唐天逸没说什么就走开了,等下戏的时候,岑斯年无意间看到他那辆摩托车,那都不能叫摩托车了,只能说是一辆泥车。
当天晚上唐天逸就来找他,两个人一块出了剧组借住的民居,漫无目的地走到田埂上。那天晚上的月亮明亮得像是假的,月色给唐天逸套上了一层滤镜,显得整个人都特别的变扭。
“口香糖吃了吗?”唐天逸没话找话地问。
“吃了。”岑斯年说。
“岑斯年,你能看出来,我在追你吗?”
岑斯年愣住了,没想到他要说的是这个。到后来王亦然还老笑他,说他一包口香糖就让人给骗走了。
梦到这里戛然而止。梦境就如同那天晚上的月色,给所有的痕迹都加上了一层滤镜,连唐天逸在这个梦境里面都被美化了不少。
岑斯年努力想要让这个梦延续下去,却突然发现,原来那不是梦,是他遗忘掉的那一部分记忆。
他都想起来了。
那部戏后面又拖了半年才拍完,拖太久投资人半道跑了,导致后期制作和宣发无以为继。唐天逸就带着他到处应酬拉投资。
他不能喝酒,应酬上面他帮不了什么忙,每次只能当司机把喝大了的唐天逸带回家。
那天也是个酒局,他停完车走到门口就听见里面的人说:“天哥,你还真是艳福不浅,跟大家伙说说呗。你到底是怎么搞定这朵高岭之花的?我可是听说他拽得不行,谁也不放在眼里。
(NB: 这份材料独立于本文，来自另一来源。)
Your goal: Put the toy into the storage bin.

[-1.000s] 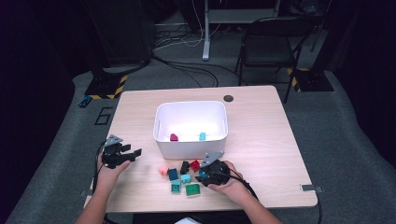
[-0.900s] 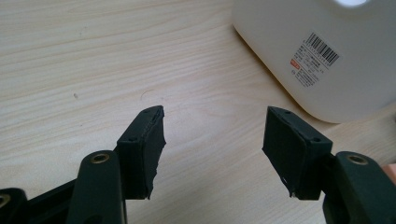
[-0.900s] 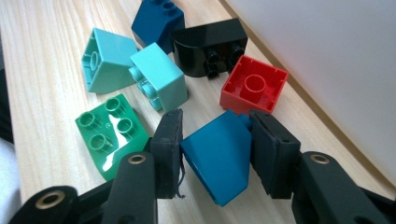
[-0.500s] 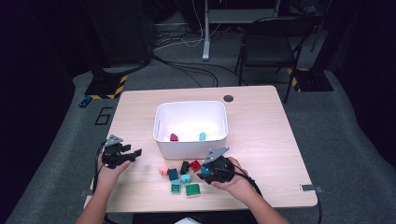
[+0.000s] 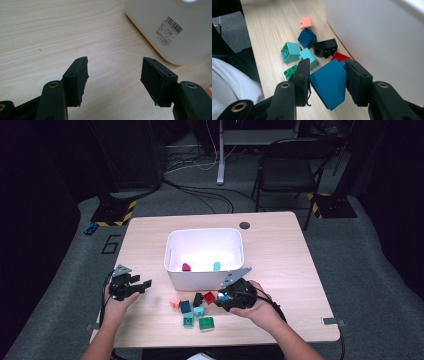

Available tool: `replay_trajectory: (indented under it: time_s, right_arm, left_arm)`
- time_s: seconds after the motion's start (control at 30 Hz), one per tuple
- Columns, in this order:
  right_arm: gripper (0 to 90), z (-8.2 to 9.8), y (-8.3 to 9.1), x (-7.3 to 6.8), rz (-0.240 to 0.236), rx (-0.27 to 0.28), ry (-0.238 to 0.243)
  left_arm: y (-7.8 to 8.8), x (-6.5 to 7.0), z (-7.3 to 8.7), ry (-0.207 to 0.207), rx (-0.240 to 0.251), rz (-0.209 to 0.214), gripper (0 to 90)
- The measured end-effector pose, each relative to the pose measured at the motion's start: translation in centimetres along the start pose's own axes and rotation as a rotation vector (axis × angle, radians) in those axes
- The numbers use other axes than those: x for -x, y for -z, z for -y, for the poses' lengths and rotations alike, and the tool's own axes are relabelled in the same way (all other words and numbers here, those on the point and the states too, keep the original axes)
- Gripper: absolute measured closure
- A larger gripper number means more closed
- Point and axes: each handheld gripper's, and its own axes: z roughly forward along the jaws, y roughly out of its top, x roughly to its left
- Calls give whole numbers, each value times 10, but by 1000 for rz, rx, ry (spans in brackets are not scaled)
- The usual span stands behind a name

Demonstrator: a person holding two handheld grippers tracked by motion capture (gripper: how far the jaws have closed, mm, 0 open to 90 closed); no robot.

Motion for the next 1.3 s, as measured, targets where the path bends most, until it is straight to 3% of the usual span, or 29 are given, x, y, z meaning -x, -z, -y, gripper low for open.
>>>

”
他放下推门的手,想听听唐天逸会怎么反应,就听见他轻佻地说:“想学啊,先交学费。”
“多大个事儿,你这个戏我投了。”
“他确实谁也不放在眼里。”唐天逸的声音响起。
“那怎么就把你放在眼里?你别跟我说是你活儿好把他给睡服了。”说完一群人猥琐地大笑。
他站在门口,只觉得冷气嗖嗖地钻进骨头缝里,浑身一片冰凉。
唐天逸继续说:“碰到这种硬骨头你就不能按正常的来,你正常来他呸你一身。你得跟他反着来,他不是会演戏么,他不是长得好看么?你得让他觉得他既不会演戏也长得不好看,除了你,再没别人会爱他,他不就非你不可了?”
“高,实在是高。”又有人起哄道:“难怪总有些风言风语传出来,说他不会演都是靠睡导演睡出来的,原来是你干的。”
“一会他回来,嘴巴都给我闭紧点啊。”
明白这不是梦而是回忆以后,很多事情就迎刃而解了。
打压他。
贬低他。
控制他。
不停地给他打下“不会演戏”的烙印,一寸一寸地将他的挺直的脊梁敲碎,再逼迫他不得不依赖于导演,从而全身心地将自己献祭给他。
这就是为什么他在短短一年之内,演技、灵气、天赋都被消耗殆尽,唐天逸亲手将他折翼,只是为了“搞定他”。